Biddy went off reluctantly while Sanford had his groom get a shovel and bury his useless catch. But when she had been inside no more than fifteen minutes, she found she could spare another while to Lord Sanford to explain the turf and rush bottom—best interwoven loosely and held down by rocks so that it not break free and float to the surface. She heard a muted splash as she rounded the corner of the barn.

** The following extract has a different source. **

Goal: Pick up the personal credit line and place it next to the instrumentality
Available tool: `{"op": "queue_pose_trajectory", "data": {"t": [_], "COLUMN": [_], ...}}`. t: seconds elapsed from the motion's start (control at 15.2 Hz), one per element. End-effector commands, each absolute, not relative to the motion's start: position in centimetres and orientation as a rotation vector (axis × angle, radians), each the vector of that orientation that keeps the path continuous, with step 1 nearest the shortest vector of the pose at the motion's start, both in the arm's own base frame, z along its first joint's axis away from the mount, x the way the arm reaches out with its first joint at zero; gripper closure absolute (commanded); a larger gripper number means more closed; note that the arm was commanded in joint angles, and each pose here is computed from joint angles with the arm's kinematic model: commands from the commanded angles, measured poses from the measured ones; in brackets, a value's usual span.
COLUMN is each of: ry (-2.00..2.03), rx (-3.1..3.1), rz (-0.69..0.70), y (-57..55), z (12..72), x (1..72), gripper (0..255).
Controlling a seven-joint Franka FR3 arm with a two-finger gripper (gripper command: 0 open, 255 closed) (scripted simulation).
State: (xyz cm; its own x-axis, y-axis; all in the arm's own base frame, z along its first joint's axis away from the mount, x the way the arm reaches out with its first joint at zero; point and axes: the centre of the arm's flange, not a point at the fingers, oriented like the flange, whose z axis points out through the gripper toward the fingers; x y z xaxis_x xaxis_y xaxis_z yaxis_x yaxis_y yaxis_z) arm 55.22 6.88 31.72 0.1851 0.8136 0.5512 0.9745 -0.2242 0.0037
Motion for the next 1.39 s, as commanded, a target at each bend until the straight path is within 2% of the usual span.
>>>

“You never threw your horse leeches into my reservoir!” she exclaimed in horror.

“No, certainly not! They have been buried.”

“I thought I heard a splash.” She looked around for his pail, but it was nowhere in view.

“You did,” he said at once. “I wanted to gauge the depth, and threw in a rock. It won’t harm your leeches, will it?”

“No, but the depth I told you is about three feet.”

“I wasn’t sure whether you had said feet or yards,” he confessed. “What I would like, if you wouldn’t mind too terribly, is to get a little drawing of it from you. With the scale marked, you know, and the best shape. I wonder if a circular reservoir wouldn’t be better, Biddy. It would cut out the corners that must be useless for the cocoons.”

She was distracted by the hastily posed question from asking Sanford where he had got such a large rock to throw in the reservoir. There was nothing but little stones in this area, and the splash had seemed to be caused by a much larger object. “The corners are the best place. I usually find half the cocoons in the corners,” she said. “But you mustn’t disturb them!” She went on to reveal other arcane matters in the care and breeding of leeches.